02:50 Et là, la justice, la Cour suprême américaine a dit non,
02:54 les plateformes n'ont pas eu de rôle là-dedans.
02:56 - Joseph Agostini, ma question va peut-être vous paraître,
02:59 je ne sais pas, naïve ou innocente,
03:01 mais pourquoi un ado qui se fait insulter,
03:03 malmené sur les réseaux sociaux,
03:05 ne coupe-t-il pas le fil, tout simplement ?

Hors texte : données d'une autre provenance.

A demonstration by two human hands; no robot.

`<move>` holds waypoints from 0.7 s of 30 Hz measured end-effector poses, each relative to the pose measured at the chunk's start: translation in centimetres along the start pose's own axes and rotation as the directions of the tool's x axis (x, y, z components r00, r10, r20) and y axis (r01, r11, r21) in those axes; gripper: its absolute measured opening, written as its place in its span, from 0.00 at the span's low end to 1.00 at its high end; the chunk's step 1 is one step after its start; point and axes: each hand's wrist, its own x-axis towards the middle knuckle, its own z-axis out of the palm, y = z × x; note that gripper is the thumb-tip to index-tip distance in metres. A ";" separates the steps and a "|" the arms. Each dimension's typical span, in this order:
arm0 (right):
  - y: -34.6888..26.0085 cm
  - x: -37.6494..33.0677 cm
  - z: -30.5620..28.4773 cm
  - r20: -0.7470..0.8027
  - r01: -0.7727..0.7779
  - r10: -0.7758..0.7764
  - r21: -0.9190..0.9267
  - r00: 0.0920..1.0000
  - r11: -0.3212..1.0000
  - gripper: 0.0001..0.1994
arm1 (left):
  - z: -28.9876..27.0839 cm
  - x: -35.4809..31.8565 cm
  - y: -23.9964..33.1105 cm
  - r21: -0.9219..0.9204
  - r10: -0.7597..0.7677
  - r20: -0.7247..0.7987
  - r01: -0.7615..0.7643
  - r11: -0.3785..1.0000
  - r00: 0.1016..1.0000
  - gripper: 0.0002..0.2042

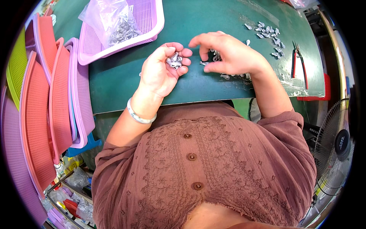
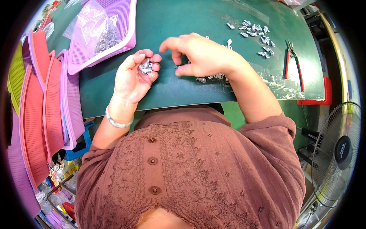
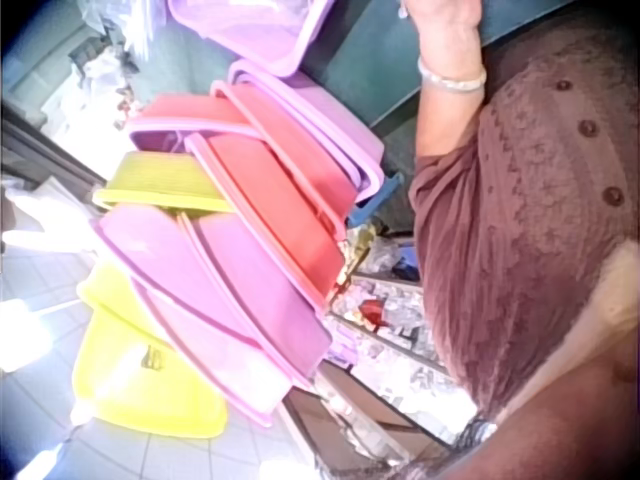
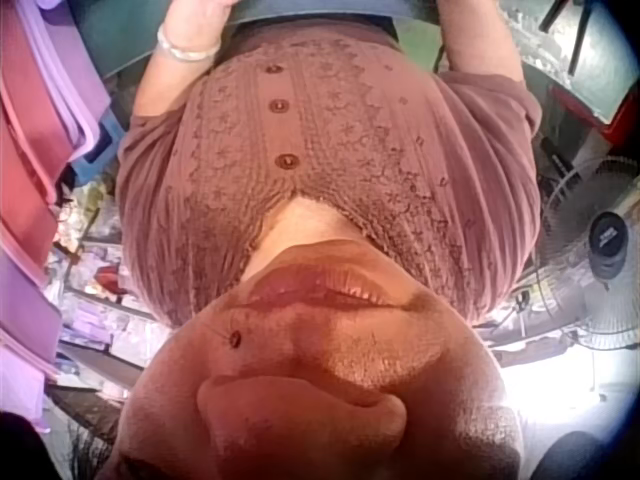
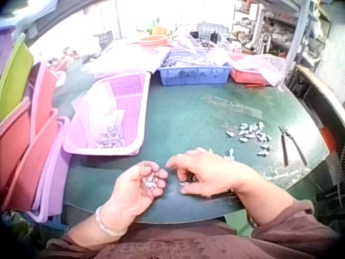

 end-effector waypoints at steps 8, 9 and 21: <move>-0.3 0.1 0.5 0.028 -0.054 0.058 -0.118 0.998 0.992 0.21 | -0.1 -0.1 -0.1 0.180 0.011 -0.025 -0.007 0.984 1.000 0.06; -0.2 0.2 0.5 -0.019 -0.072 0.072 0.003 0.997 0.997 0.21 | -0.1 -0.2 -0.2 0.201 0.008 -0.013 -0.005 0.980 1.000 0.06; -0.1 0.6 0.5 -0.048 -0.105 0.202 0.726 0.978 0.679 0.21 | 1.6 -1.0 -0.1 0.266 -0.021 0.035 0.011 0.964 0.999 0.05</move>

03:07 - Parce qu'il n'y arrive pas.
03:09 Parce qu'il y a un mécanisme qui s'appelle l'addiction,
03:12 il y a une dépendance à l'outil.
03:14 Et je crois que ce que vous décrivez,
03:16 c'est-à-dire que c'est la société qui en est malade
03:18 et qui essaye désespérément de trouver une régulation.
03:22 Mais je crois qu'un ado tout seul ne peut pas,
03:26 finalement, s'en sortir, ne peut pas s'extraire
03:29 de cette espèce de gang, là, finalement, d'addiction.
03:33 Je crois que les parents, là, doivent intervenir.
03:35 - Si vous sortez de votre collège et que vous savez
03:38 qu'il y a quatre types qui vous attendent tous les jours
03:39 pour vous casser la gueule, vous piquer votre argent
03:41 ou éventuellement votre paquet de biscuits dans votre sac à dos,
03:45 vous changez de route ?
03:47 - Oui.
03:48 - Pardonnez-moi, je sais que ce que je vous dis est un peu simpliste,
03:50 mais je suis sûr que c'est une question
03:52 que se posent beaucoup de personnes qui nous écoutent ce soir,
03:54 et notamment d'adultes.
03:55 - Oui, mais je pense que TikTok sait très bien
03:57 ce que vous êtes en train de dire
03:58 et peut tout à fait dépasser cette logique-là.
04:04 - Raphaël Gravely.
04:05 - Oui, si je peux me permettre, avec le smartphone,
04:07 les quatre personnes qui vous attendent, les harcèleurs,
04:09 ils sont dans votre poche, ils sont dans votre lit,
04:12 et vous êtes seul dans votre lit face à eux.
04:15 C'est même plus le cas de certains cas de cyberharcèlement
04:18 qu'on a pu avoir ces dernières années à l'époque des Skype blogs.
04:20 On se souvient, il y avait déjà du cyberharcèlement,
04:22 mais c'était sur l'ordinateur familial.
04:25 Donc, il pouvait y avoir un contact avec les adultes.
04:27 Là, contrairement à la cour de récréation, au préau
04:29 ou la salle de classe, c'est un vase clos, c'est une boîte noire.
04:33 Il n'y a aucun contact avec un adulte.
04:34 Et donc, ce sont des jeunes qui sont face à face,
04:37 face aussi à des algorithmes,
04:39 mais qui sont face à un smartphone qu'ils ont dans leurs mains,
04:42 et les parents sont extrêmement éloignés de tout ça.